Today, 12 years later, she has lost a total of 150 pounds and remains on the ketogenic diet. She takes no medications and remains symptom-free. She was able to regain her independence, no longer requiring the guardian and the home health care team. When I recently spoke with her, she recalled her decades of suffering and hopelessness, and said that since starting the diet, she has had a “new life,” and is happy to be alive."

1 Like

There is a lot of info online you can access if you try to go it on your own.

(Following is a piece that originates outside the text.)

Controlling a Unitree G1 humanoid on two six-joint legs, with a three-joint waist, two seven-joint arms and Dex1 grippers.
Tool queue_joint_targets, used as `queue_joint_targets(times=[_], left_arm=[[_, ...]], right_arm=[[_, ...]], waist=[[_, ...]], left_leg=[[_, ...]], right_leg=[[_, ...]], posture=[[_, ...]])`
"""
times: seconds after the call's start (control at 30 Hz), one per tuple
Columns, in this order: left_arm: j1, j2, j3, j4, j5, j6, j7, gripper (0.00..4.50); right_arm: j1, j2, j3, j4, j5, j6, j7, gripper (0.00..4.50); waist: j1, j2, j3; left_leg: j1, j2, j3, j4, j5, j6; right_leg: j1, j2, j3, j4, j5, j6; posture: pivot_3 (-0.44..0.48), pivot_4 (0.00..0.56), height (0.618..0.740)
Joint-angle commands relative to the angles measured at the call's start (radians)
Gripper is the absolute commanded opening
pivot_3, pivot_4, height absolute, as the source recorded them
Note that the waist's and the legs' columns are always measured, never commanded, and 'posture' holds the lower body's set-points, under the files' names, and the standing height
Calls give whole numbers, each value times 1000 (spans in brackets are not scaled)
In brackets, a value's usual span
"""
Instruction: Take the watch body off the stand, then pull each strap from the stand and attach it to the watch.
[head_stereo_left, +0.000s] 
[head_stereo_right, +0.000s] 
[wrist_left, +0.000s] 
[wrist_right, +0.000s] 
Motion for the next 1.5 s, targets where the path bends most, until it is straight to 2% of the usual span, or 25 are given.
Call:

Some of it is conflicting and you need to find out what works for you.

If you then see your pdoc regularly, they might adjust your medication down if you are feeling better.

Keto is good for inflammation and auto-immune problems, and there is at least some evidence (I think :thinking:) that sza is related to those.

2 Likes

SZ symptoms naturally decrease as you get very old because the brain is less functional and there is less dopamine produced. Age is a natural antipsychotic.

Her’s a bigger study with all diet types and SZ, only 10% of SZs improved slightly because they had nutrients deficiencies, meds are much superior to diet and supplements:

keto is not that difficult that youd want to spend $1700, just eat meats and dark green vegetables, avoid sugar, grains, track your calories by weighing your food and searching the calories and nutritional information on google or myfitnesspal for that amount than make sure you daily carbs are low like under 20g per day, some go up to 50g but less is better, youll want to cook the majority of the meals you eat

2 Likes

The 10% recovery rate only seems to apply to gluten avoidance.

I am not saying it doesn’t help but its just not as powerful as meds and its an insanely dangerous idea to stop meds and do a ketogenic diet. Pretty sure you get banned here if you tell someone to do it.

Not saying stop meds, just that keto is actually effective for stopping SZ symptoms.